Now. And here come the new Londoners.
Francine would prefer to be thinner, but is happy enough to suffer her boss' manhandling of her ample hips if it helps her survive the next cull in Quality Assurance. She just wishes she could get the dead biker's crushed face out of her mind's eye.
Robin is having a baby with the wrong woman, wishes he were with the perfect Polish waitress instead, leans hard on Deleuze for understanding, and wonders if his work in film will continue to be valued by the university management.
Olivia is angry — angry with her layabout mother, with her too-casual BFF, and with her own timidity and anxiety. Perhaps the wisest of her lecturers will help? Knowledge is power, right? And she's beautiful when she's angry.

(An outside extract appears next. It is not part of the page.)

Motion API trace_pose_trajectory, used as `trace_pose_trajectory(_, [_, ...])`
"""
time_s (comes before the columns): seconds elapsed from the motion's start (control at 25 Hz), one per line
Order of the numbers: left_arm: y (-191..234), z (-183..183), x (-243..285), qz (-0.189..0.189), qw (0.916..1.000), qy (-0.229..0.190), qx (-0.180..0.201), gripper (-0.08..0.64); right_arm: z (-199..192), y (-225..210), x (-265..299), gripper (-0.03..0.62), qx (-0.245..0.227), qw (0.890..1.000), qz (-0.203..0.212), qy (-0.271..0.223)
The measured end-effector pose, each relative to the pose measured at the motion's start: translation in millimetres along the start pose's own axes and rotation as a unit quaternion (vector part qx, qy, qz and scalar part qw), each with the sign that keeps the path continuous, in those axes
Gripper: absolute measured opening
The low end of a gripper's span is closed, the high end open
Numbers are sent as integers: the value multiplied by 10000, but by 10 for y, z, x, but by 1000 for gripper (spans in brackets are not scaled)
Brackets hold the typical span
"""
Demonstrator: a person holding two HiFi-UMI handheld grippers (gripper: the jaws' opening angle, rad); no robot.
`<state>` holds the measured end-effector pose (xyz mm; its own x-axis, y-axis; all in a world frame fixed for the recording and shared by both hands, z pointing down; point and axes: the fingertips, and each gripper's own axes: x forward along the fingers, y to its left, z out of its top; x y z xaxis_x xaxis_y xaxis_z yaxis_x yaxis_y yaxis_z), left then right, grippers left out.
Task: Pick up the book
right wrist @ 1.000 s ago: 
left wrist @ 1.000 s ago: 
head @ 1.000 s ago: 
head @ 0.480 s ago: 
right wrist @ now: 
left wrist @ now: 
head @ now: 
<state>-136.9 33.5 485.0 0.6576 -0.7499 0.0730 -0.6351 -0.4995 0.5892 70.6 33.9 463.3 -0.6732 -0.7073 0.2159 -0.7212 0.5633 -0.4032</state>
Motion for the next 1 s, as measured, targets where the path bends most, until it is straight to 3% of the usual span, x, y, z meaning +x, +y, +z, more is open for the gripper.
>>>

Ed wishes he’d never gone back to Guyana to help his rass brother as it lost him his mini-Marilyn wife and the possibility of watching his only child grow up — until someone surprising crops up at the crematorium.
Katrin is starting not to miss Gdansk or Mamunia so much, and starting to understand London living. But if she works and hopes harder, maybe she’ll secure a full British future for herself and her mother with the Good Englishman.
The five of them cross paths and cross swords to bring London living unforgettably to life. Real London lives.
‘A wryly passionate, slyly political and engrossing concatenation of London lives, that only a Londoner by choice could have written.’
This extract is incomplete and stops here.